My whole world had flipped.
Then the pandemic came — and during that time,
I found what truly lights me up.
I became a copywriter.
Then a photographer.
And I discovered stock photography.
Stock photography became my new love.
Speaking to people around the world through photos and videos — without knowing their language — felt like magic.
When my video was bought in Argentina,
I stared at the screen thinking:
“Wait… you can do that too?!” 😄
But stock photography is not a fairytale.
It’s a soulless algorithm.
And I wasn’t prepared for the day Freepik would simply delete 3,000 of my works —
each one filled with meaning,
each one created with love.
That moment pushed me to create a guide for beginners.

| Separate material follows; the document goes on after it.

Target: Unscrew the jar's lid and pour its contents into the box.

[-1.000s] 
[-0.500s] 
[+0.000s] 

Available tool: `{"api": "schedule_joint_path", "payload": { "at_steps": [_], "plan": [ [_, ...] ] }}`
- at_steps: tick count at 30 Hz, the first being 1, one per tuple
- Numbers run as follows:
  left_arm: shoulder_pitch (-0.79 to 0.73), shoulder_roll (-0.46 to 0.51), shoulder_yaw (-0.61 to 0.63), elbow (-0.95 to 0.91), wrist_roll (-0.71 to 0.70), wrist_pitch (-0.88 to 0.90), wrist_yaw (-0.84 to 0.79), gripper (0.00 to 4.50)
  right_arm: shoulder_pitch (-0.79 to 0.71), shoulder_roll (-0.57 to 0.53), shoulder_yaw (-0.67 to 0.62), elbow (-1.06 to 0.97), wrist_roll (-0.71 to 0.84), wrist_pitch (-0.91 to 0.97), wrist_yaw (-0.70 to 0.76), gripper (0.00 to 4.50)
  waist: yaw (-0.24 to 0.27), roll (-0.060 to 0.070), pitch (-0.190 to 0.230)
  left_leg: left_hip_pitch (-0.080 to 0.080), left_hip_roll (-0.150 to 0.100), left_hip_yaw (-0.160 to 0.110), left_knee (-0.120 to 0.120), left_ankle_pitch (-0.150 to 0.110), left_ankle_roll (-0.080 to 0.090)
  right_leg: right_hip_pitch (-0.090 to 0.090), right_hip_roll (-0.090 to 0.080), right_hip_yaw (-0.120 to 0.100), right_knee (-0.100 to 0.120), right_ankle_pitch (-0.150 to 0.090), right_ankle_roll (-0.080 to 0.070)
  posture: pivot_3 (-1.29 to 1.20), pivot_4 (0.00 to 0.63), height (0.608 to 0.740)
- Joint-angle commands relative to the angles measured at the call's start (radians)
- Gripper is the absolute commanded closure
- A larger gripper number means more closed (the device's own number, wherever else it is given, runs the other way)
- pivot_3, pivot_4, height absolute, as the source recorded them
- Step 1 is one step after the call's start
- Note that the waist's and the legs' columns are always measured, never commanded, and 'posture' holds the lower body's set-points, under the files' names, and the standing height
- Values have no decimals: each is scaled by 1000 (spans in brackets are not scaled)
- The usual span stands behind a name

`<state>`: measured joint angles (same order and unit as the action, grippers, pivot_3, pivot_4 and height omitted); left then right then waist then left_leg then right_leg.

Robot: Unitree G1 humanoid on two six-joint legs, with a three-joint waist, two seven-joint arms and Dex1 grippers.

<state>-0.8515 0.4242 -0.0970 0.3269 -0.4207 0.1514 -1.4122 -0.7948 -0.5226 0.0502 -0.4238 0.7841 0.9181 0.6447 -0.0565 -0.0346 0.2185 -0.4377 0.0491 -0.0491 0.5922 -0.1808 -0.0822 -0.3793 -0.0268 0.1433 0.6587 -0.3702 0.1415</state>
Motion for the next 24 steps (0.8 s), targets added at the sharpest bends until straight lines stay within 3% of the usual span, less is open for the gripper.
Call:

I poured into it all my mistakes — the classic ones and the totally unexpected.
Because tutorials become outdated fast.
And that feeling of being alone… it never really leaves.
I’ve gone through burnout, confusion, financial holes, and the constant thought:
“What’s wrong with me?”
From January to March 2025, I lay on the couch,
hugging a pillow,
feeling sorry for myself.
But you know what?
My spirit doesn’t break.
Yes — you can bend me,
you can put me on my knees —
but I’ll stand back up.
I’ll wipe my tears.
I’ll rise.
And I won’t let anyone devalue me again —
like they did back in 2015.
Why am I writing all this?
So you know:
Whatever you’re going through —
you can look at it from a different angle.
I worked in a taxi,
but my soul screamed:
“No!”
Even though I love driving.
I posted flyers,
but something inside me clenched:
“This isn’t me. I want to create.
Photos. Videos. Art.”
That’s why I’m here.
I’m creating a project called
“To Live.”
A project about not giving up.
About walking through your breaking points —
and choosing yourself.
Again.
And again.
If I could do it —
so can you.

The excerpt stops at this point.